The object aspect of film, the performance aspect of theatre are merely means – means toe experience
Susan Sontag

Bij het ensceneren van video naast anderen theatermiddelen ontstaat al snel een hypermediale situatie. Hoewel de conventies qua realisme in theater en film gemaakt zijn om transparante immediacy te bevorderen, kunnen ze neven een ander elkaar deconstrueren. Zo blijkt video misschien realistischer maar het theater de werkelijkheid die plaatsvindt in het hier en nu. Video kan afwijken van locatie (hier) en tijd (nu) doormiddel van live video uit andere locaties en vooraf opgenomen beelden. Hoewel dit het theater dispositief uitbreidt verwijderd het zich hier mee van de ontologie van theater, die diep in ‘liveness’ geworteld is. Video is een uitbreiding van theater haar trukendoos en kan zowel multimediaal of intermediaal worden ingezet. Maar in beide gevallen zal video al snel hypermediacy verkondigen en benadrukken dat de term theater in eerste plaats betekend dat er een plek is waar alle media plaats kunnen vinden.

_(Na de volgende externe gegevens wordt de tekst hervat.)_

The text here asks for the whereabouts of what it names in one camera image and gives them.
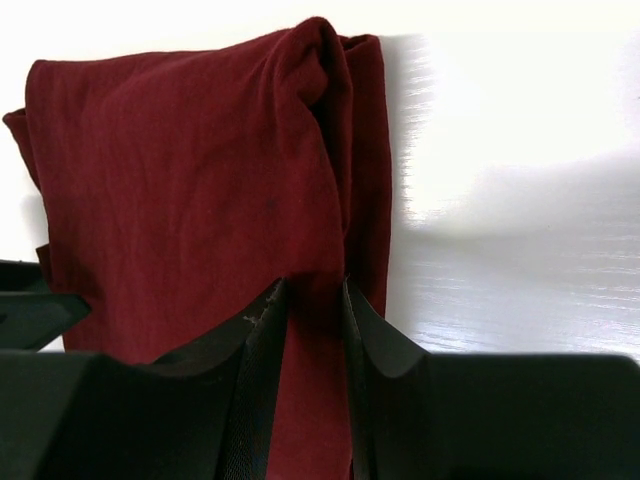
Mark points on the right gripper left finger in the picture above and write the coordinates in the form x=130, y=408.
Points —
x=202, y=411

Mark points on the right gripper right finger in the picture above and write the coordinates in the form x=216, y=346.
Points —
x=421, y=415

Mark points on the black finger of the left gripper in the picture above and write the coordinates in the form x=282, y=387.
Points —
x=32, y=316

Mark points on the dark red t shirt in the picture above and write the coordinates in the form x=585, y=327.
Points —
x=178, y=185

Plezier van de combinatie van actueel en virtueel ontstaat door te zien hoe actueel virtueel wordt door een camera. Zo levert de ervaring een gevoel van immediacy op. Enkel het beperkte beeld van de camera brengt realisme tot stand door montage en perspectief. Het theater als meta-medium plaatst het medium video in haar dispositief en legt dit bloot. Door hypermdiacy kan men dichter betrokken worden bij dit proces. Het ensceneren van video in het theater is theatraal omdat het laat zien; het ‘showt’. Zowel video zelf als het theater om de video heen presenteren. De combinatie, en de resulterende deconstructie, is een attractie, een show. Want bij het gebruik video in theater wordt het realisme van video gedeconstrueerd en de constructie van theater blijkt de realiteit te zijn waarin we acteurs zien niet personages.